Recorded data ▸
========================================================================

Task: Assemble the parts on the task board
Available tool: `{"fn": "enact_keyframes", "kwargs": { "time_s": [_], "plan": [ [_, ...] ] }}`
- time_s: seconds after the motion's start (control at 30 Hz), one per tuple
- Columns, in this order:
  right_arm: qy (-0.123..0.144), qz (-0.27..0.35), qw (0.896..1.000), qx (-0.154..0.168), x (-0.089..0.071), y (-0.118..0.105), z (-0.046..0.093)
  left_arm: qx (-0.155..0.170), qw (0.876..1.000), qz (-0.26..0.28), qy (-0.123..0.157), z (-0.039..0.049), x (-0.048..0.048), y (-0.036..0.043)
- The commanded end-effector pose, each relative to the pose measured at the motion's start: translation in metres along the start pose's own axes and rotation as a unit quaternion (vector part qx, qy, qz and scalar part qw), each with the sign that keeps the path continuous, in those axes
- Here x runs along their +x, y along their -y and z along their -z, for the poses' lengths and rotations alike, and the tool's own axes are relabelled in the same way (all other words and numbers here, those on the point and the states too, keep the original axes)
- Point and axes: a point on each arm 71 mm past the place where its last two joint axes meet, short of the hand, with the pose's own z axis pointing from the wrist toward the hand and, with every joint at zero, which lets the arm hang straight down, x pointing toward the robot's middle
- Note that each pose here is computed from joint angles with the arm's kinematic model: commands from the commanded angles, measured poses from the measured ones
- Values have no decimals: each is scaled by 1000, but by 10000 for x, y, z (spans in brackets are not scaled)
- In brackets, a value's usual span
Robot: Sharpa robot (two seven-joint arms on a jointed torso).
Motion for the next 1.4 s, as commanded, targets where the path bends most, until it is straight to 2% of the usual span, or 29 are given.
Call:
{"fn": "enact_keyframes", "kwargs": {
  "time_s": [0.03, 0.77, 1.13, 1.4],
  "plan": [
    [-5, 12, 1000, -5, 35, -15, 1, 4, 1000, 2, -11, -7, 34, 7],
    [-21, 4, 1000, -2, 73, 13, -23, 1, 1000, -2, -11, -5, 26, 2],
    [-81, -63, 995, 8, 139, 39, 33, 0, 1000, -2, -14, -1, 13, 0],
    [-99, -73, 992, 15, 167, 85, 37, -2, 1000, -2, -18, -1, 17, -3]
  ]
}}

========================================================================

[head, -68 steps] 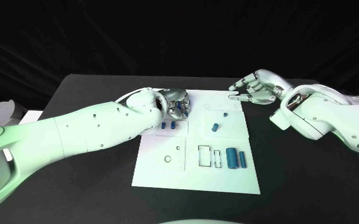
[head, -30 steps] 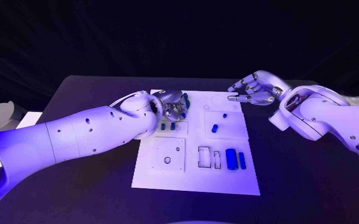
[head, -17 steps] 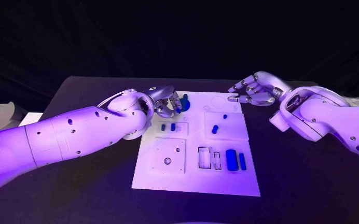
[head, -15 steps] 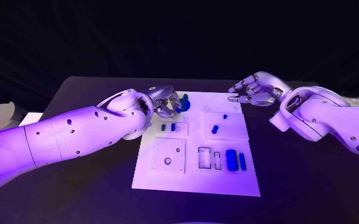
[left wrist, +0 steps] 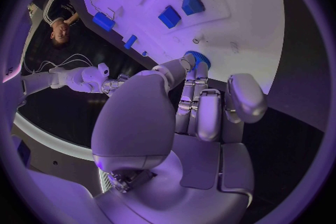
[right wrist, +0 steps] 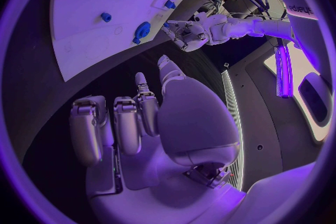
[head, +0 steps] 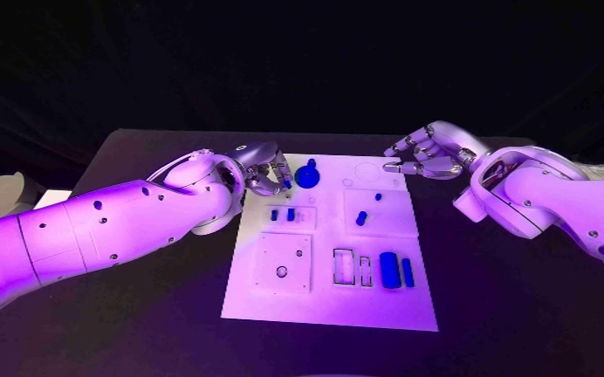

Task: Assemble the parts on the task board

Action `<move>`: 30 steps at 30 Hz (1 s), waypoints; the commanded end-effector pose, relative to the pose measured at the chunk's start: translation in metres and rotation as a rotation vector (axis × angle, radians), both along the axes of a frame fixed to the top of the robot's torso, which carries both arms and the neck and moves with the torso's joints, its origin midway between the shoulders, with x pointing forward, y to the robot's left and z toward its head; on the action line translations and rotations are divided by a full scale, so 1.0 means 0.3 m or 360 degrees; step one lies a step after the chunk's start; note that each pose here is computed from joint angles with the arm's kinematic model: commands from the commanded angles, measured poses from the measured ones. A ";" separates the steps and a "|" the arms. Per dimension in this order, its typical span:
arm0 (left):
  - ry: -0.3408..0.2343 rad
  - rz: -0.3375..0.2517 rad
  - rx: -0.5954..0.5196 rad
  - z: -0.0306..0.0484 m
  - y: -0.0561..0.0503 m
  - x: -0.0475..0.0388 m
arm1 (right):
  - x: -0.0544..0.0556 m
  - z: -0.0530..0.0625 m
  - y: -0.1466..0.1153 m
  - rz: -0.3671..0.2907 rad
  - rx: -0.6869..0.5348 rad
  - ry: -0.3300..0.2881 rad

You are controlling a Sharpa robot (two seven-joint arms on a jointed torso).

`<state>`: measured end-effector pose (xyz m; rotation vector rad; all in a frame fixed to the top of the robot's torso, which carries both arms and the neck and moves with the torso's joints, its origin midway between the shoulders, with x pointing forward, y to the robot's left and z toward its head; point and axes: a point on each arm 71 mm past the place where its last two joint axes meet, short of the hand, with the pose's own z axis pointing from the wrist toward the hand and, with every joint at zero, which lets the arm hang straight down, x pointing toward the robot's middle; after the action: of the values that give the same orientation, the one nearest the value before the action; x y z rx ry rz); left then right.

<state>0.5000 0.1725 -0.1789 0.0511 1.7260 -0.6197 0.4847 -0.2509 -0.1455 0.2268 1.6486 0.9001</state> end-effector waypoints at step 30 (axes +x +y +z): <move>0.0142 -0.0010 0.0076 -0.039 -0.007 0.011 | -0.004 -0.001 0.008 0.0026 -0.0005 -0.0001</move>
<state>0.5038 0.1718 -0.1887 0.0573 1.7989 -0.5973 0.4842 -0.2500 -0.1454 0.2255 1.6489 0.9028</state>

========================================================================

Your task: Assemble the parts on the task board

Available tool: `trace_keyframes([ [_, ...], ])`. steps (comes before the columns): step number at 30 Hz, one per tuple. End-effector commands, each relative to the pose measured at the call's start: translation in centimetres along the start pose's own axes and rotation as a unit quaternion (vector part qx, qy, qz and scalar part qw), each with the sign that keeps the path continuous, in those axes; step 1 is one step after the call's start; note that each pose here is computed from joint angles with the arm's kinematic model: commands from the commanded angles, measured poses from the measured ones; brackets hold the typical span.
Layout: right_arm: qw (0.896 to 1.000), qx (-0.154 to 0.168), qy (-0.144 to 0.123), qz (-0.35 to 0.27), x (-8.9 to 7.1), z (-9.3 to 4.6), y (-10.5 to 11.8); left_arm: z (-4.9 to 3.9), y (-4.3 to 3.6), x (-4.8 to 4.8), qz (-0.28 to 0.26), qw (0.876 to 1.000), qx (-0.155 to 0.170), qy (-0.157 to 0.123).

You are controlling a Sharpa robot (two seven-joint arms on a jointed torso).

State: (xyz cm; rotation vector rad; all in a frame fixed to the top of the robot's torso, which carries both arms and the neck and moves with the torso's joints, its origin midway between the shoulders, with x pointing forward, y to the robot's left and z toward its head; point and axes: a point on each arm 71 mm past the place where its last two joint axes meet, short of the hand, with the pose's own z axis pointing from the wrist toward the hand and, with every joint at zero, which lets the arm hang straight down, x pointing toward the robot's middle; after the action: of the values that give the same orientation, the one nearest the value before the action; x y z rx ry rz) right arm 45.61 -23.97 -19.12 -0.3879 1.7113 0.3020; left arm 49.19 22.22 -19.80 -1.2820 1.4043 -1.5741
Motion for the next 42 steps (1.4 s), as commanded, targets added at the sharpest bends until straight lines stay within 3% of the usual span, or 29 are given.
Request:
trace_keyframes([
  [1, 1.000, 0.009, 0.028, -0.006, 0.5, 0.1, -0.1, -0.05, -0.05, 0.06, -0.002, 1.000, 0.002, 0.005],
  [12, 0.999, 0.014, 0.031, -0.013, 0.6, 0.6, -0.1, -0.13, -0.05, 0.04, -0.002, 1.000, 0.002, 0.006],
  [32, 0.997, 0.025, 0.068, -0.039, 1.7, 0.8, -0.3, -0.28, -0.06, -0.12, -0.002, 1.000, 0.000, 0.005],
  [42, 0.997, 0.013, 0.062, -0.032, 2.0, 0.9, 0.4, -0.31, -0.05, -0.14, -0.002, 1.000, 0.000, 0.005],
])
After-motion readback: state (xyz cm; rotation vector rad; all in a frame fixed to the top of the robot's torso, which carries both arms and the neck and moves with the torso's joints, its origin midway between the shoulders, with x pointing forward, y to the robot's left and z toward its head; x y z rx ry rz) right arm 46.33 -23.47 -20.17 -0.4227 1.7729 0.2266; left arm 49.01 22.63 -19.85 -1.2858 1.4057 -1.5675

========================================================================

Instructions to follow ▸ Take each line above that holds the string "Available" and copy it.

Response for this exercise ▸
Available tool: `{"fn": "enact_keyframes", "kwargs": { "time_s": [_], "plan": [ [_, ...] ] }}`
Available tool: `trace_keyframes([ [_, ...], ])`. steps (comes before the columns): step number at 30 Hz, one per tuple. End-effector commands, each relative to the pose measured at the call's start: translation in centimetres along the start pose's own axes and rotation as a unit quaternion (vector part qx, qy, qz and scalar part qw), each with the sign that keeps the path continuous, in those axes; step 1 is one step after the call's start; note that each pose here is computed from joint angles with the arm's kinematic model: commands from the commanded angles, measured poses from the measured ones; brackets hold the typical span.

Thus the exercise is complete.